Private Liability in Tort for Breach of Aboriginal Rights is Here to Stay


By Saul JosephMelanee Bryniawsky and Maria Starko

Recently, the BC Court of Appeal (“BCCA”) released its decision in Thomas v Rio Tinto Alcan Inc, 2024 BCCA 62. The decision largely upheld the lower court’s decision. However, the court notably varied the declaratory relief granted to the appellant First Nations. The BCCA declared that the provincial and federal governments have a fiduciary duty to protect the appellant First Nations’ Aboriginal rights.


This appeal stems from a January 7, 2022 decision of the BC Supreme Court which found that industry may be liable in nuisance for breaches of Aboriginal title and rights, and interests in reserve lands. In that case, statutory authority was held to be a full defense. However, the First Nations proved their Aboriginal right to fish for food, social, and ceremonial purposes in the Nechako River watershed. The trial judge issued a declaration that each government has an obligation to protect those rights.

The history of the case involves the construction of the Kenney Dam and the subsequent hydrograph on two neighboring First Nations, the Saik’uz First Nation and the Stellat’en First Nation. The First Nations sought interim and permanent injunctions restraining the Rio Tinto (the company responsible for building the dam) from continuing acts of nuisance, and a mandatory injunction requiring Rio Tinto to release waters into the Nechako watershed and to alter the flow regime of the river to its former state. Damages were sought in the alternative.

The full facts of the case and details about the decision can be found in our article here.

On AppealExpanding Declaratory Relief

The BCCA upheld the claim in nuisance and the defense of statutory authority and dismissed a large portion of the appeal. The appeal was allowed only on the issue of declaratory relief.

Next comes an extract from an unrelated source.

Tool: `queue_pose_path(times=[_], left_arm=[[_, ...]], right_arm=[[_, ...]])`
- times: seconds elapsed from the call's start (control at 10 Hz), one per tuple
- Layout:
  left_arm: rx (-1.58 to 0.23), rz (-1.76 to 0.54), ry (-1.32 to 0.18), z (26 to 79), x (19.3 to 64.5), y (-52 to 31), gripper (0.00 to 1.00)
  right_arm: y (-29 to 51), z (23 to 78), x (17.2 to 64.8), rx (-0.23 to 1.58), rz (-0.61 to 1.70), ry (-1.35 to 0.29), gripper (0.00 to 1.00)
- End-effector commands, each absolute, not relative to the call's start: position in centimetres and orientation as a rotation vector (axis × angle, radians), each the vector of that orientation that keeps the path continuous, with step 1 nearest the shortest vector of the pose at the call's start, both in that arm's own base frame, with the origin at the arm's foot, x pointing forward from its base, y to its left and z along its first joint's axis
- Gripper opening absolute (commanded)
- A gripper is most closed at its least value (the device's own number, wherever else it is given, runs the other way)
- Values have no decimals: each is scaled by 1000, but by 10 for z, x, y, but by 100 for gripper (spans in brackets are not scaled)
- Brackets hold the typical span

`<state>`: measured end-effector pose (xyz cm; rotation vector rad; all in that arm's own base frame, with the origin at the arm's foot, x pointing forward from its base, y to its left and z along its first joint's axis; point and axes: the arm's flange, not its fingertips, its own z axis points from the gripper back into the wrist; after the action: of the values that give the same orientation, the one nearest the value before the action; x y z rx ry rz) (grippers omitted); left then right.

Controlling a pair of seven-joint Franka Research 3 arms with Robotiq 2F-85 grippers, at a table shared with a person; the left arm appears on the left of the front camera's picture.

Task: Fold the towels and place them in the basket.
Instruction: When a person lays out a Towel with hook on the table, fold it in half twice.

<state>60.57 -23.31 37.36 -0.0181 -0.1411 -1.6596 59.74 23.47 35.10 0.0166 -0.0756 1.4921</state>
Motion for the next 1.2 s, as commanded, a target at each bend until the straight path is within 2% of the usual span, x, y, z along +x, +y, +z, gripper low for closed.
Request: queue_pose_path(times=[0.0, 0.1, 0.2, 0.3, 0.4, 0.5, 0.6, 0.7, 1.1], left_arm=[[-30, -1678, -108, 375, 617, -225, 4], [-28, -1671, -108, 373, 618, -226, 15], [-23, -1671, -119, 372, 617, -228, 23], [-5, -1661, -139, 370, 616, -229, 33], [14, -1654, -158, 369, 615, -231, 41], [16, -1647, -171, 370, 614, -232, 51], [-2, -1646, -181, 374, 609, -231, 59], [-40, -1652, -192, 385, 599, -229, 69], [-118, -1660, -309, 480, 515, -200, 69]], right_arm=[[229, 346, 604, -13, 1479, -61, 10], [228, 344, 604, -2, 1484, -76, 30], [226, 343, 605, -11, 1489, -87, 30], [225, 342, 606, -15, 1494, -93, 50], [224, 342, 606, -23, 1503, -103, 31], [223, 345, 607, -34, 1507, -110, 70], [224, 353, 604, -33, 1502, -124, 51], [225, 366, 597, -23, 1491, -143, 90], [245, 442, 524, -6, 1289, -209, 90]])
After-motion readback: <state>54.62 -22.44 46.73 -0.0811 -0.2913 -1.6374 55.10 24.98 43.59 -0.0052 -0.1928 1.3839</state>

The BCCA found the trial judge’s declaration too narrow. The First Nations had successfully established an Aboriginal right and that the water diversion was affecting that right. As a result, dismissing the claim in nuisance does not dismiss the possibility that the right was impaired. The First Nations established at trial that the federal and provincial governments are involved in regulating the Nechako River, a regulation that adversely affects the established Aboriginal right. The BCCA agreed that the existence of an Aboriginal right to fish in the Nechako River imposes a positive duty on BC and Canada to protect that right and is properly characterized as a fiduciary duty (para 422). The First Nations are owed a duty to consult from the governments in respect of annual water collection and the flow regime in the river, whenever actions are contemplated that could adversely impact their Aboriginal right. The governments have discretionary control over the regulation of the river where the First Nations exercise their Aboriginal right, engaging the Honour of the Crown (para 428). The federal and provincial government’s fiduciary duty to the First Nations thus requires them to act in reference to the First Nations’ best interest (para 429). The Court notably distinguished acting in their best interest to acting in their sole interest.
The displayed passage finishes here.